#### Work order:
Set down the listing below verbatim, but only from its first line through the line containing "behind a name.".

#### Recorded data:
◇ ◇ ◇

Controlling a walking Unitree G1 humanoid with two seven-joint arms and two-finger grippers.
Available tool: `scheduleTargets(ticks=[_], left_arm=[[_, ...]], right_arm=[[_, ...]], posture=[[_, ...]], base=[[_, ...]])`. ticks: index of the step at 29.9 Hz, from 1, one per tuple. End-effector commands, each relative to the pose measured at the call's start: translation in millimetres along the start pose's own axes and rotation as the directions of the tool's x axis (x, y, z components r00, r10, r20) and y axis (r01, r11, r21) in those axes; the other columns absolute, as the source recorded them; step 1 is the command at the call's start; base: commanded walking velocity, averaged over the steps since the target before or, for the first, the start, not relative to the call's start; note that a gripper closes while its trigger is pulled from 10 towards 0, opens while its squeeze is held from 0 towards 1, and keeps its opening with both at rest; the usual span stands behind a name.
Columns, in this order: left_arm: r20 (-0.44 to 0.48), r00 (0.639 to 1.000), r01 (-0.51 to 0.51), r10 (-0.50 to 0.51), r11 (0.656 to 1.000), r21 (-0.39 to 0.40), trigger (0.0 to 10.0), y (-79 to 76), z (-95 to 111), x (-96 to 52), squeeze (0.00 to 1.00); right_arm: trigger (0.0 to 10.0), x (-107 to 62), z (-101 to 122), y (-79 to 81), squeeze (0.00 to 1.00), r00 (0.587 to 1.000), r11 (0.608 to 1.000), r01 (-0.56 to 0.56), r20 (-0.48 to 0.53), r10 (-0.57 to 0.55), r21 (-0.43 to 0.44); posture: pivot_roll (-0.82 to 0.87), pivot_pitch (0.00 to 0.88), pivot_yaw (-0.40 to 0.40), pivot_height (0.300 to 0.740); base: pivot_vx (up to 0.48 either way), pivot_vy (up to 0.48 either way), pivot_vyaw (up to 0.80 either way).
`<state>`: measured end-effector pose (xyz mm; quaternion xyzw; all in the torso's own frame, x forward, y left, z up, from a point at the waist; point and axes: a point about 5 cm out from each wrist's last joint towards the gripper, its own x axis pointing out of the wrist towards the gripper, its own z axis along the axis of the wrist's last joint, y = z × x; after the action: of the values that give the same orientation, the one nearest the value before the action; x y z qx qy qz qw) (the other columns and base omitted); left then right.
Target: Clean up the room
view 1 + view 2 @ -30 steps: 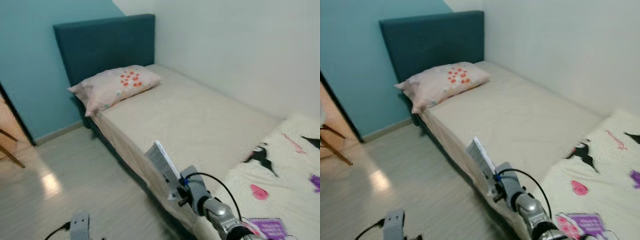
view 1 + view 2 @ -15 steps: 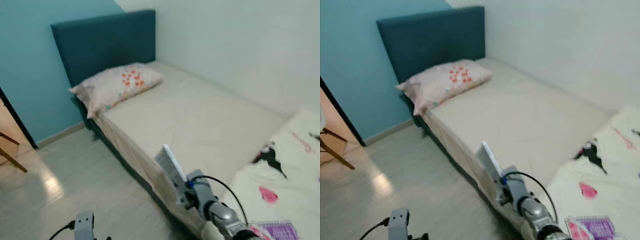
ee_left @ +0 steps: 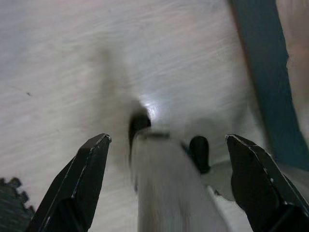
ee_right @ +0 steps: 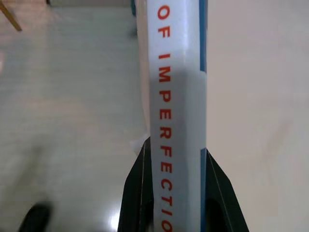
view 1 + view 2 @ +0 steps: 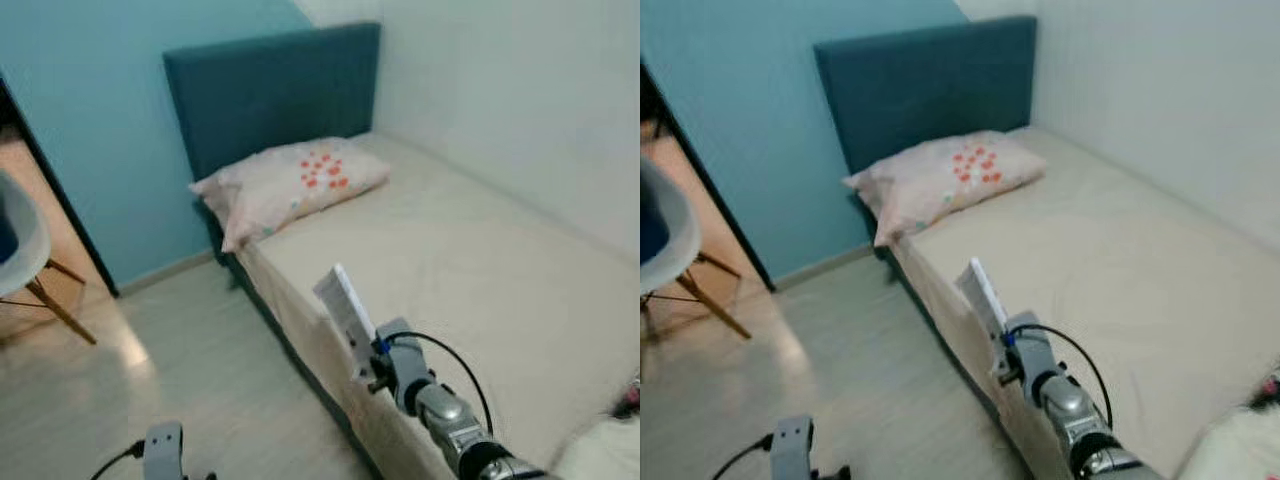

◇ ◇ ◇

#### Task output:
Controlling a walking Unitree G1 humanoid with two seven-joint arms and two-finger grippers.
Available tool: `scheduleTargets(ticks=[_], left_arm=[[_, ...]], right_arm=[[_, ...]], posture=[[_, ...]], base=[[_, ...]])`. ticks: index of the step at 29.9 Hz, from 1, one per tuple. End-effector commands, each relative to the pose measured at the call's start: translation in millimetres along the start pose's own axes and rotation as the directions of the tool's x axis (x, y, z components r00, r10, r20) and y axis (r01, r11, r21) in those axes; the other columns absolute, as the source recorded them; step 1 is the command at the call's start; base: commanded walking velocity, averaged over the steps since the target before or, for the first, the start, not relative to the call's start; note that a gripper closes while its trigger is pulled from 10 towards 0, opens while its squeeze is held from 0 towards 1, and keeps its opening with both at rest; the usual span stands behind a name.

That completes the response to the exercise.